TASK DIRECTIONS
Nothing below is to be printed except the lines between the line holding "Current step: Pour" and the line holding "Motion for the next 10", inclusive, each exactly as it appears.

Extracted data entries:
════════
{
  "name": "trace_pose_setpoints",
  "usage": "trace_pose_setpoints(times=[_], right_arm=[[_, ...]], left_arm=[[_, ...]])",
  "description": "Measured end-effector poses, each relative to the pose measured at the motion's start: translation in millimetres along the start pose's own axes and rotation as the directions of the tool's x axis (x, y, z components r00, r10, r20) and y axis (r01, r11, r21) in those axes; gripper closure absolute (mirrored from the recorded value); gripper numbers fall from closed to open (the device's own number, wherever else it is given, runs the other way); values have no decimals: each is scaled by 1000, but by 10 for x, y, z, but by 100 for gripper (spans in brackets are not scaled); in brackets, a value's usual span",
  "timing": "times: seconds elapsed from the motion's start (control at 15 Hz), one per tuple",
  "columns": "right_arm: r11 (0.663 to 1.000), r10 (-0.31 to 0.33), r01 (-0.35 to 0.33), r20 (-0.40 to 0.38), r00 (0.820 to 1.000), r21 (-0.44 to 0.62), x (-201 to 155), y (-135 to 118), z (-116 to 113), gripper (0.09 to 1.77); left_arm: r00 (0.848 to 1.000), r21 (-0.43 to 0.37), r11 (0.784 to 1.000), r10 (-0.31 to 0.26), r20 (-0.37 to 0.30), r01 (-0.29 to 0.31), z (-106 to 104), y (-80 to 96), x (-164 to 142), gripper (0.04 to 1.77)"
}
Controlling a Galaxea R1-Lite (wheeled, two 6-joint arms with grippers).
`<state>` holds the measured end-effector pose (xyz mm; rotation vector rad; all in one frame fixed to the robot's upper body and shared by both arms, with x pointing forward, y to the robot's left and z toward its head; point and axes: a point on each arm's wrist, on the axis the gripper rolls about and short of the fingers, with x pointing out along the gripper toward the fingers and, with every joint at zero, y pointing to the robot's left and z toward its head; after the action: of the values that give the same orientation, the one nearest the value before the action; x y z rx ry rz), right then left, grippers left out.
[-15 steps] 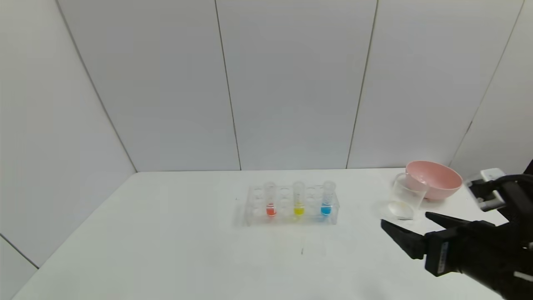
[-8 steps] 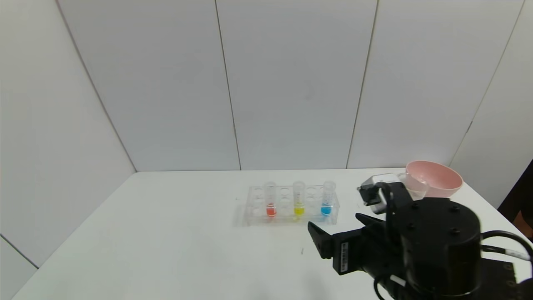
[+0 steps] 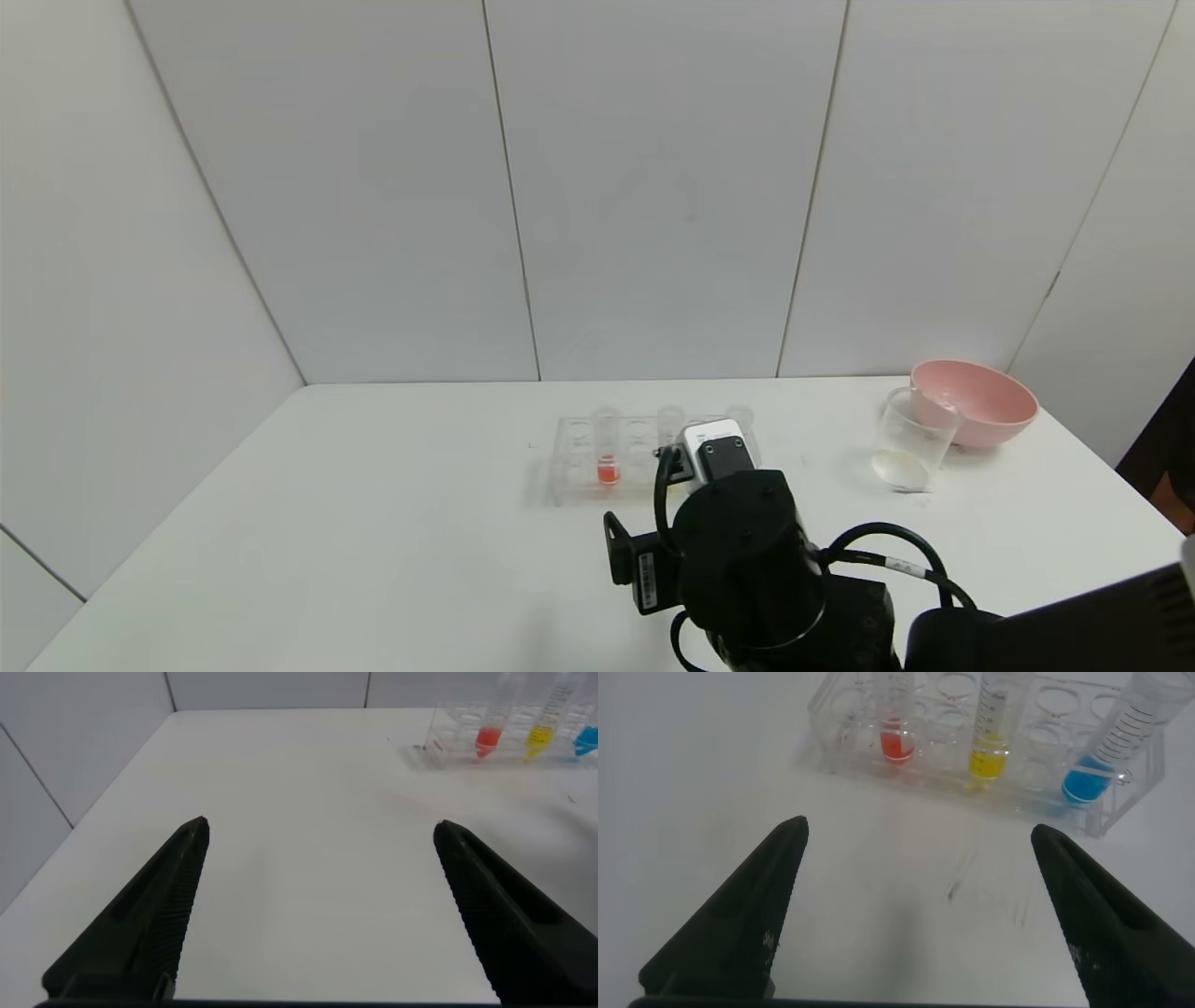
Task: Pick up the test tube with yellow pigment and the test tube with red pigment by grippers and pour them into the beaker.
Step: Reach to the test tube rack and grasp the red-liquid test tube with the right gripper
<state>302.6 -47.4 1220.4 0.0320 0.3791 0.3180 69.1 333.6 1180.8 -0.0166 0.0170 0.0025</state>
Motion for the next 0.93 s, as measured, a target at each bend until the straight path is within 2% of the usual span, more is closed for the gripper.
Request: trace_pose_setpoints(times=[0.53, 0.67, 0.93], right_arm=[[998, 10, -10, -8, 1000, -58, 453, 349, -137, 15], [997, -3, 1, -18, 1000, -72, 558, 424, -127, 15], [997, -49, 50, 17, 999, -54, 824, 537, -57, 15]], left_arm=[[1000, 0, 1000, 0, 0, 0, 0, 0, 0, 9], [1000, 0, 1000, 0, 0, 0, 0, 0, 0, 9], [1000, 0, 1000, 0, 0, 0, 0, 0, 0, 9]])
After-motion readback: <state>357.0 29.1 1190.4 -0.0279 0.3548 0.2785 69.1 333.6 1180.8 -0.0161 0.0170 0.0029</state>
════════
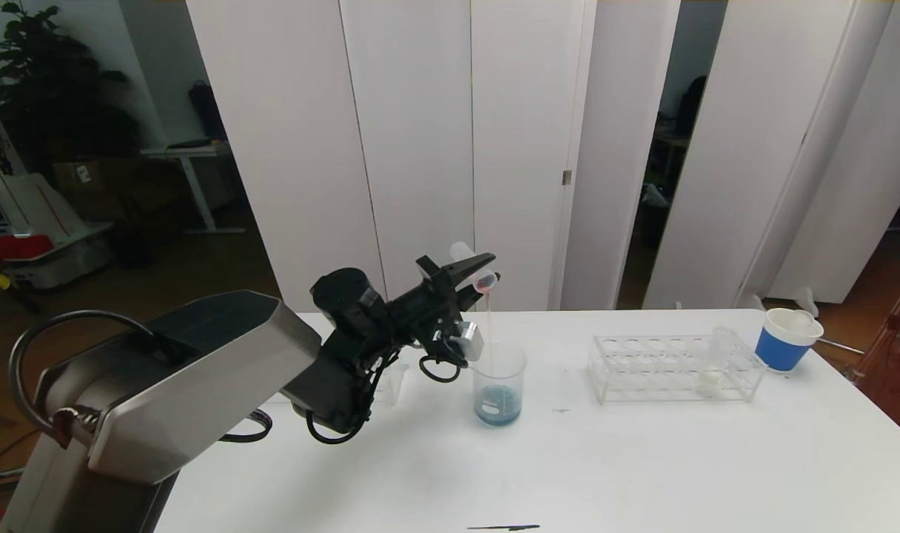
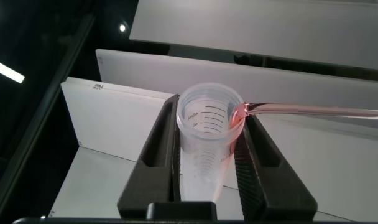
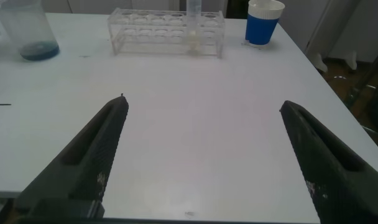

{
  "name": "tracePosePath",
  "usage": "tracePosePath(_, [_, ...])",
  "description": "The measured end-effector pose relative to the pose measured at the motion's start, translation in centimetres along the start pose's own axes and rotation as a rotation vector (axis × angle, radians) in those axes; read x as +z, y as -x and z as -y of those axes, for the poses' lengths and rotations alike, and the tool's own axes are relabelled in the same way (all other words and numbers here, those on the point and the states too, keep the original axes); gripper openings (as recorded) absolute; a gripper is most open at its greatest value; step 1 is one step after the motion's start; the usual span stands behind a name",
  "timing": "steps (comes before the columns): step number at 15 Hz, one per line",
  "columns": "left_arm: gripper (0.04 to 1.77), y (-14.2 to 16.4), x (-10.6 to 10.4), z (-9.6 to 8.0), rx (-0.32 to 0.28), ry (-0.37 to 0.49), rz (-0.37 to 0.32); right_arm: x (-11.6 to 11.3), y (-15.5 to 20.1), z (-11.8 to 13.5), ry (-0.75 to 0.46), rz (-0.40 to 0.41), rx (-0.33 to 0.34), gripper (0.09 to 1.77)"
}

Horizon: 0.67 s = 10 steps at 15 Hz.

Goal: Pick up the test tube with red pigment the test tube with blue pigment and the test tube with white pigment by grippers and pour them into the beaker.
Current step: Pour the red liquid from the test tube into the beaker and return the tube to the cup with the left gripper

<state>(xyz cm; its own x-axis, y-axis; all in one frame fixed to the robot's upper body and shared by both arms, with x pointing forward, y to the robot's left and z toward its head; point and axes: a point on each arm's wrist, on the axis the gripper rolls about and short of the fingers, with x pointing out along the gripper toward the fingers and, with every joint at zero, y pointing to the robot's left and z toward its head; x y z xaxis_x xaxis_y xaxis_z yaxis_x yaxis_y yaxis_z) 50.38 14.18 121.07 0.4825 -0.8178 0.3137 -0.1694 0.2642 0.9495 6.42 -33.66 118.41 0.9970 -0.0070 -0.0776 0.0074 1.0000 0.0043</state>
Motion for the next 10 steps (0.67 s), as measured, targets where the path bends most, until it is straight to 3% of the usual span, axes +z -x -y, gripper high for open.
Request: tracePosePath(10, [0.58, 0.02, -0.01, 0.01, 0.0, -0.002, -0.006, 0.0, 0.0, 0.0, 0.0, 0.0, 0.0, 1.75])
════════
WRITTEN RESPONSE
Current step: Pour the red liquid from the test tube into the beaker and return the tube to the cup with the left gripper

<state>(xyz cm; its own x-axis, y-axis; all in one frame fixed to the robot's upper body and shared by both arms, with x pointing forward, y to the robot's left and z toward its head; point and axes: a point on each arm's wrist, on the axis the gripper rolls about and short of the fingers, with x pointing out along the gripper toward the fingers and, with every joint at zero, y pointing to the robot's left and z toward its head; x y z xaxis_x xaxis_y xaxis_z yaxis_x yaxis_y yaxis_z) 50.38 14.18 121.07 0.4825 -0.8178 0.3137 -0.1694 0.2642 0.9495 6.42 -33.66 118.41 0.9970 -0.0070 -0.0776 0.0074 1.0000 0.0043</state>
Motion for the next 10 steps (0.67 s), as measured, targets where the path bends most, until it is straight to 3% of the usual span, axes +z -x -y, gripper high for open.

The answer is finished.